Now, getting to the point where I was back in the car driving was an event in itself. My whole reason for coming to Colorado was the wedding of my friends, Rob and Rachel. They asked me to be a groomsman and perform a song in the ceremony, and with the early thought of a fishing tripping in the back of my mind, the answer was an easy “yes.” …and I guess I would have said yes anyways… I mean, they are my friends.
Before jumping into my Pontiac G5 rental that Monday (a car which made me feel like I was going through an early mid-life crisis), I had to step inside the walls of Bath and Body Works to help Rob pick out a birthday present for his fiancé.
Now, I have a hierarchical theory about male “uncomfortability.” It goes something like this: The most uncomfortable store for a man is Victoria’s Secret. I mean, that’s one of those stores (though, like the Law, necessary and good) from which I have to turn my head away when strolling by. All the storefront imagery provided includes a lot of bosom and a little of clothing. Not good for a Christian man trying his best to keep a pure mind. I’ve yet to step foot in one, and I dread the day my wife asks me to go and buy a bra. Yuck. But the next closest tier of uncomfortability is occupied by Bath and Body Works. All men can do is walk into that store and stare. Scents? What the heck do we as human beings need scents for… unless we’re hunting deer. Now, I need to preface this by saying, I’m looking forward to the day I lose all my hair and resort to using only a bar of soap for a full-body cleansing. But when you walk into Bath and Body Works, we men come to find out these creatures called women are adding soap upon lotion, scent upon smell. (You mean their skin doesn’t naturally smell like fields of roses?!!?)
So, like the majority of men in the world, I walked in with Rob and stared at the walls of bath soap and other miscellaneous scented products. The lady helping us, wearing the store-wide color of choice—light blue (another indicator men are not welcome), pointed us to several different choices, and Rob ended up choosing some Japanese Cherry scent over a fruity-almost-candy-store scent. And with that trial endured, I was in my car driving.
Estes Park at two o’clock was bustling. No. Bustling is an understatement. The amount of foot and tire traffic was absurd. It took me what felt like hours to make left-hand turns, park, and cross streets.
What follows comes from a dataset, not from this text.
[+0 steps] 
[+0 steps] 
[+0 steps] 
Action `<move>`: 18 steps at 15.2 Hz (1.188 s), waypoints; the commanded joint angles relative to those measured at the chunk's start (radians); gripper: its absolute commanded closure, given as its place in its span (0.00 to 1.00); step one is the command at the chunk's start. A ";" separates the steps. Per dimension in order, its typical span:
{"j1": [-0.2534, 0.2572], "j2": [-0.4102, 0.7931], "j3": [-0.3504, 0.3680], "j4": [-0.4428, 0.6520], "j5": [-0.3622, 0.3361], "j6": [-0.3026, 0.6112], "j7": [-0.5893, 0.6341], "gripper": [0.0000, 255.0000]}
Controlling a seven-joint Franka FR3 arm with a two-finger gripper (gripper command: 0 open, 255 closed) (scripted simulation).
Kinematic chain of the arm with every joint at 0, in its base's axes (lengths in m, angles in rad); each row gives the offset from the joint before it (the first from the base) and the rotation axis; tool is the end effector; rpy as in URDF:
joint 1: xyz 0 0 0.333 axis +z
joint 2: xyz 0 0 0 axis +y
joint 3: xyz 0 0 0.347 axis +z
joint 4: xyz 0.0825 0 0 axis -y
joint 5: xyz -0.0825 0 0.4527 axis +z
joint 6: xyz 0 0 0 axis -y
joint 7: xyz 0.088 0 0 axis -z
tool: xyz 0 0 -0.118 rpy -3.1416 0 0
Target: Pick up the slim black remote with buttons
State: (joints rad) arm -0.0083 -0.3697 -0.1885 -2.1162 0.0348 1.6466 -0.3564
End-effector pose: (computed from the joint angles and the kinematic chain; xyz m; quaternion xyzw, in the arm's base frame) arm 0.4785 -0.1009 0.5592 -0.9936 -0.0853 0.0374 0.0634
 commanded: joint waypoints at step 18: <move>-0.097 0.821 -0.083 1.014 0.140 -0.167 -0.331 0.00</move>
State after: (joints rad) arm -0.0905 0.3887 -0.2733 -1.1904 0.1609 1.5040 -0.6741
I drove down Route 34 a few miles, and pulled off the side of the road in a spot I felt was distant enough from the surrounding private property. As the I’m-about-to-fly-fish excitement built, I threw on my boots, harnessed my chest pack and jumped into the river.


What I’ve failed to mention is that during my Estes Park adventure I came to realize I had no place to rest my weary head. Both the visitor center in town and the ranger at Beaver Meadows informed me that the campsites were all full. So, I was in a bit of a pinch. Where would I sleep the night? I contemplated renting a room, but then I remembered I’m a poor graduate student. So, following the advice of the park ranger (lesson learned: always ask advice from a park ranger), I found a spot off of route Devil’s Gulch Road on the other side of Glen Haven and camped.

1 comment:
I was rolling when you were talking about using bar soap for the whole body...and for the record, women do smell like a bed of roses, we just need to accentuate it.